Guinée-Bissau: L'Union interparlementaire va intervenir
L'écrasante majorité des partis politiques ayant des sièges parlementaires en Guinée-Bissau ont appelé à l'intervention de l'Union interparlementaire (UIP) pour aider à résoudre la situation politique dans le pays, a annoncé aujourd'hui le bureau du président de l'Assemblée populaire nationale guinéenne.
L'Assemblée est fermée depuis sa dissolution, décidée par le président de la République, Umaro Sissoco Embaló, en décembre 2023, contestée par la coalition PAI-Terra Ranka, car les 12 mois établis par la Constitution ne sont pas encore écoulés après les élections législatives au cours desquelles elle a obtenu la majorité absolue.
La coalition, qui a été remplacée par un gouvernement initié par le président, a été rejointe par d'autres forces politiques, notamment le Forum pour le salut de la démocratie (FSD), qui regroupe les partis MADEM-G15, PRS et APU, qui ont signé une lettre remise aujourd'hui au secrétaire général de l'UIP.
Selon un communiqué de presse publié par le bureau du président de l'Assemblée nationale populaire (ANP) de Guinée-Bissau, c'est Domingos Simões Pereira lui-même qui a remis aujourd'hui, à Genève, en Suisse, la lettre au chef de l'organisation internationale qui se consacre à aider à résoudre les conflits internationaux.
La lettre en question, selon la source, est une copie de la lettre adressée au Président de la Commission de la Communauté économique des États de l'Afrique de l'Ouest (CEDEAO) demandant son intervention dans le «retour à la normalité démocratique« en Guinée-Bissau.
Selon la note du bureau de Simões Pereira, la lettre a été signée par les principaux dirigeants de la Plateforme Alliance Inclusive Terra Ranka (PAI-TERRA RANKA) et du Forum pour le Salut de la Démocratie (FSD), qui regroupe les partis MADEM-G15 (fondé par le président Sissoco Embaló), PRS et APU.

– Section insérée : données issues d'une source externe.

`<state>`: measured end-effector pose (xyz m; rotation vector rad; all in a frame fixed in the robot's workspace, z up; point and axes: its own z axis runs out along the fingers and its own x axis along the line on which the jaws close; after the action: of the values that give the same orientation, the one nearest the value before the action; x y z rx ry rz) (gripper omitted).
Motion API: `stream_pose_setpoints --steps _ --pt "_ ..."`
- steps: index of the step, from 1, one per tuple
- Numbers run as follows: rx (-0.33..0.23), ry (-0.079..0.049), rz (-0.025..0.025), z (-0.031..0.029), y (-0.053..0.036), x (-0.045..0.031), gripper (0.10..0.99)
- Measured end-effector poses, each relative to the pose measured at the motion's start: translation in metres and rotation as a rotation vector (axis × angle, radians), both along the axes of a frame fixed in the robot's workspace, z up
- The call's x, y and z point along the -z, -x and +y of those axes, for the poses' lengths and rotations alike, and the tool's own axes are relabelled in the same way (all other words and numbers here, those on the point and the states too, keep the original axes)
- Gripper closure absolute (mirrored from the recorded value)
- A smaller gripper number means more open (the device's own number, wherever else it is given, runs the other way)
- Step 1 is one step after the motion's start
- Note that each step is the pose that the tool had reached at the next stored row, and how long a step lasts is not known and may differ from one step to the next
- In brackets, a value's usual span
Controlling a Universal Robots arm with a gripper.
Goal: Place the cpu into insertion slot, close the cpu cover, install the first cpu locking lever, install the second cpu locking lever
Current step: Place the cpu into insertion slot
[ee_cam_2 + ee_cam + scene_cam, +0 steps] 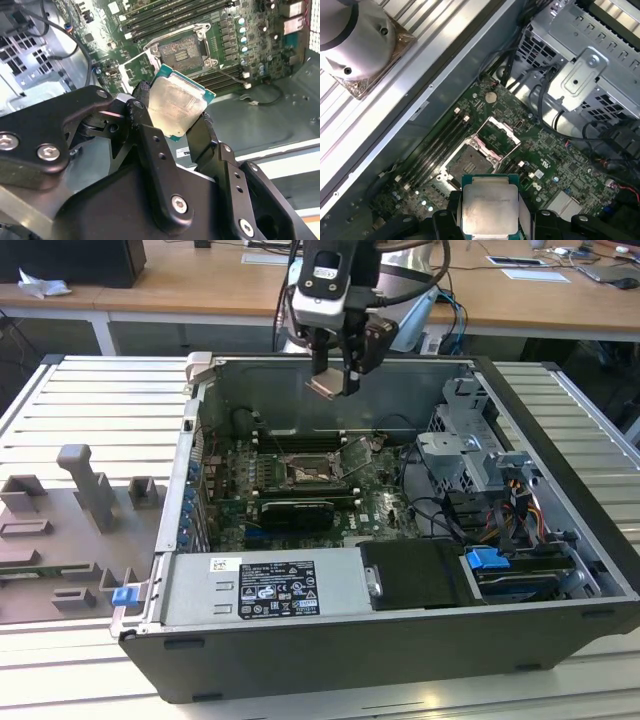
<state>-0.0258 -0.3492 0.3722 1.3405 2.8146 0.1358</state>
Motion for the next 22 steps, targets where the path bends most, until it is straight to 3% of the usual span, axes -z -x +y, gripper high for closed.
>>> stream_pose_setpoints --steps 14,22 --pt "0.211 0.000 0.0000 0.0000 -0.0001 0.0016 0.545" --pt "0.234 0.000 0.0007 -0.0001 0.0000 0.0054 0.545"
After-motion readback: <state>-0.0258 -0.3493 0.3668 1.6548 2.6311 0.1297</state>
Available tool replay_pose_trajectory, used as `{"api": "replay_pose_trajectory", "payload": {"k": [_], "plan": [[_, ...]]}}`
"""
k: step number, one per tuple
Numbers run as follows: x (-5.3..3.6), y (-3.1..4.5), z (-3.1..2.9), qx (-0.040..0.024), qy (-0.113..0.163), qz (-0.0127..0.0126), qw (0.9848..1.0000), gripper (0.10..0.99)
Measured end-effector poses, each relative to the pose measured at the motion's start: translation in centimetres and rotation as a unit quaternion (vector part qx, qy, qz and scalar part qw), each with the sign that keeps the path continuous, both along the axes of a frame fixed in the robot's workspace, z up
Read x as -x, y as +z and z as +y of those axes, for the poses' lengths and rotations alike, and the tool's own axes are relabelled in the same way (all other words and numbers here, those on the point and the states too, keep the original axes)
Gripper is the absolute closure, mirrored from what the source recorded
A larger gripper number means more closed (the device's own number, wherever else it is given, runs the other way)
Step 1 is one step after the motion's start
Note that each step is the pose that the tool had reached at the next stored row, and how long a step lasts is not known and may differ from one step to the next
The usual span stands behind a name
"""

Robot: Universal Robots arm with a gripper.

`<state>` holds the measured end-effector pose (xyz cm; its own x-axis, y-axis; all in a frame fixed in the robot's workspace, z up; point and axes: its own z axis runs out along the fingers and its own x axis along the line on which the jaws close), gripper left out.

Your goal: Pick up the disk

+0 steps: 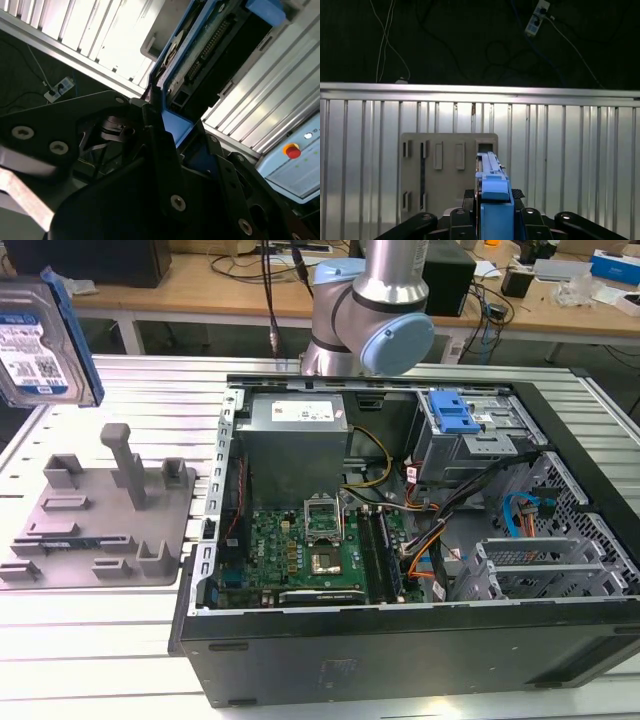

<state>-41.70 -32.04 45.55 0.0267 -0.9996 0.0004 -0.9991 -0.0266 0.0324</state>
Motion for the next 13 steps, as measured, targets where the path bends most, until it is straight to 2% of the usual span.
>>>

La déclaration souligne que ces partis représentent «94% de l'hémicycle national, siège de la démocratie guinéenne" et que la lettre à laquelle ils souscrivent "exprime les principaux points de consensus des partis politiques guinéens concernant l'interprétation des modalités de retour à la normalité démocratique en Guinée-Bissau et le respect de l'ordre constitutionnel ».
Ils soulignent qu’ils défendent «la réouverture et le fonctionnement de l'ANP, la programmation immédiate des élections présidentielles pour l'année en cours, le rétablissement de la Cour suprême de justice et la légalisation de la constitution et du fonctionnement de la Commission électorale nationale ».
Les signataires de la lettre expriment également leur intérêt pour la force militaire de la CEDEAO stationnée en Guinée-Bissau.reprendre son mandat initial de soutien à la stabilisation du pays et de renforcement de la sécurité générale de la population et des institutions de la République, en lieu et place de la mission actuelle de surveillance des actions répressives du Président de la République ».
Avec cette diligence, les partis politiques représentés demandent à l’UIP «assistance aux États membres de la CEDEAO pour délibérer lors du sommet de juillet« sur la situation politique en Guinée-Bissau.
Les abonnés avertissent que seule une intervention extérieure peut empêcher «une nouvelle escalade des tensions politiques" et peut permettre "le retour immédiat à la normalité démocratique ».